**REQUIRED ACTION**
Only the lines below, from the one with "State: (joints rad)" through the one with "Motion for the", are to be written out, exactly.

**DATASET SECTION**
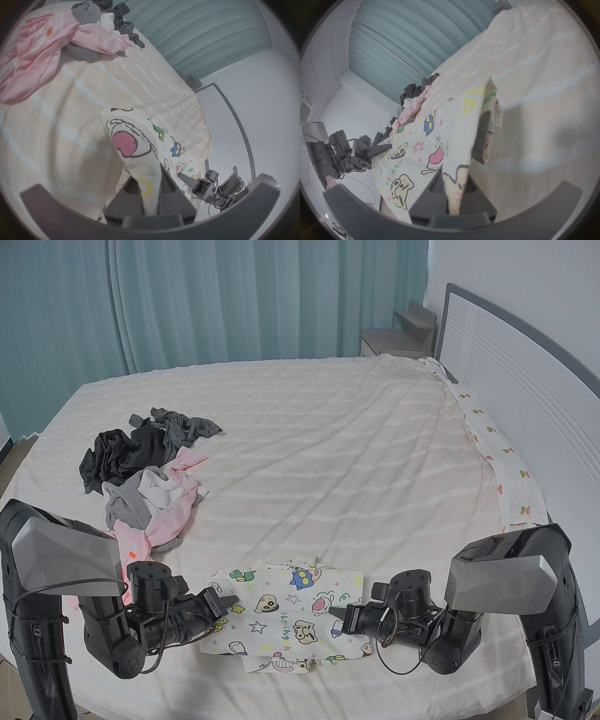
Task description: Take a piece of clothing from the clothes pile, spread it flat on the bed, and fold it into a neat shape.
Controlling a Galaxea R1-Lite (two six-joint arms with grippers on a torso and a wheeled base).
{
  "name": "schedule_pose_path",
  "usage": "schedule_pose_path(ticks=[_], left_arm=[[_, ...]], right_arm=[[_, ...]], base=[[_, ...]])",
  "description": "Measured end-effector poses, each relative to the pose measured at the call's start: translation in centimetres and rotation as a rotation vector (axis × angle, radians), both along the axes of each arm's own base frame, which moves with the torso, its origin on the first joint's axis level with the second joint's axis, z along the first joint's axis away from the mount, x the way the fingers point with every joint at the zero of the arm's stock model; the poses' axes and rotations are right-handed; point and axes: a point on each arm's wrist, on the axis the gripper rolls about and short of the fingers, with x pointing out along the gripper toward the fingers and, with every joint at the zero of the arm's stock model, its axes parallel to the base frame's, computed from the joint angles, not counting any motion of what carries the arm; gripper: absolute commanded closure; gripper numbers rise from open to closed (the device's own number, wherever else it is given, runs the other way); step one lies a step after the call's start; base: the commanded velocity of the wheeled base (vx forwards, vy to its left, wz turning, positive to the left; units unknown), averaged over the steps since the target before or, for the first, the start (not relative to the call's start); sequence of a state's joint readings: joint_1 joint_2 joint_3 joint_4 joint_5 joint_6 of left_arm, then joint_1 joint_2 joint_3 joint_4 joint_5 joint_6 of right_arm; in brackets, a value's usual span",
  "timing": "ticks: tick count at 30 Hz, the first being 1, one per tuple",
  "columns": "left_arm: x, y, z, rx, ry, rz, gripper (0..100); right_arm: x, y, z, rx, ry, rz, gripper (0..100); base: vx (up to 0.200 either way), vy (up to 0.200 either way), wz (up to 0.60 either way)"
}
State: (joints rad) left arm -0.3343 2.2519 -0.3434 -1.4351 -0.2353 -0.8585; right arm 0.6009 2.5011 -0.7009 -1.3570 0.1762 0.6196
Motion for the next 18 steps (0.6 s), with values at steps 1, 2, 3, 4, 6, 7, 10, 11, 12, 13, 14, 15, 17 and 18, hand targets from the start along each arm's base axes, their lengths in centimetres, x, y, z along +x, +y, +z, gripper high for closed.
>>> schedule_pose_path(ticks=[1, 2, 3, 4, 6, 7, 10, 11, 12, 13, 14, 15, 17, 18], left_arm=[[0.04, 0.04, 0.02, 0.000, -0.001, 0.002, 100], [0.07, 0.05, 0.03, -0.001, -0.002, 0.002, 100], [0.07, 0.06, 0.03, -0.001, -0.002, 0.003, 100], [0.07, 0.07, 0.02, -0.001, -0.002, 0.003, 100], [0.13, 0.17, 0.04, -0.001, -0.003, 0.007, 100], [0.16, 0.20, 0.04, -0.002, -0.004, 0.008, 100], [0.19, 0.34, 0.05, -0.002, -0.004, 0.013, 100], [0.19, 0.36, 0.04, -0.001, -0.003, 0.014, 100], [0.17, 0.38, 0.02, -0.001, -0.002, 0.014, 100], [0.16, 0.38, 0.02, -0.001, -0.002, 0.014, 100], [0.14, 0.40, 0.01, -0.001, -0.001, 0.014, 100], [0.09, 0.43, 0.00, 0.000, 0.000, 0.015, 100], [-0.05, 0.48, -0.05, 0.002, 0.005, 0.015, 100], [-0.10, 0.48, -0.04, 0.002, 0.005, 0.015, 100]], right_arm=[[-0.01, 0.02, 0.02, 0.001, 0.000, 0.001, 100], [0.00, 0.00, 0.02, 0.001, 0.000, 0.000, 100], [0.00, 0.00, 0.02, 0.000, -0.001, 0.000, 100], [0.01, 0.00, 0.04, 0.001, -0.001, 0.000, 100], [0.01, 0.01, 0.05, 0.002, -0.002, 0.000, 100], [0.00, 0.02, 0.05, 0.002, -0.002, 0.000, 100], [0.01, 0.04, 0.10, 0.003, -0.004, 0.001, 100], [0.01, 0.05, 0.11, 0.004, -0.004, 0.001, 100], [0.01, 0.05, 0.13, 0.004, -0.003, 0.001, 100], [0.01, 0.05, 0.13, 0.004, -0.004, 0.001, 100], [0.01, 0.05, 0.13, 0.005, -0.003, 0.000, 100], [0.01, 0.05, 0.17, 0.006, -0.003, 0.000, 100], [-0.01, 0.08, 0.19, 0.007, -0.003, 0.001, 100], [-0.05, 0.12, 0.19, 0.007, -0.003, 0.002, 100]], base=[[0.000, 0.200, 0.00], [0.000, 0.200, 0.00], [0.000, 0.200, 0.00], [0.000, 0.200, 0.00], [0.000, 0.200, 0.00], [0.000, 0.200, 0.00], [0.000, 0.200, 0.00], [0.000, 0.200, 0.00], [0.000, 0.200, 0.00], [0.000, 0.200, 0.00], [0.000, 0.200, 0.00], [0.000, 0.200, 0.00], [0.000, 0.200, 0.00], [0.000, 0.200, 0.00]])
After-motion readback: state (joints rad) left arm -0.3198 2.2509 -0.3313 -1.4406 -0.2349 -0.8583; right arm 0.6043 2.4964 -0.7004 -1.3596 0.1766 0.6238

**RESULT OF THE TASK**
State: (joints rad) left arm -0.3343 2.2519 -0.3434 -1.4351 -0.2353 -0.8585; right arm 0.6009 2.5011 -0.7009 -1.3570 0.1762 0.6196
Motion for the next 18 steps (0.6 s), with values at steps 1, 2, 3, 4, 6, 7, 10, 11, 12, 13, 14, 15, 17 and 18, hand targets from the start along each arm's base axes, their lengths in centimetres, x, y, z along +x, +y, +z, gripper high for closed.

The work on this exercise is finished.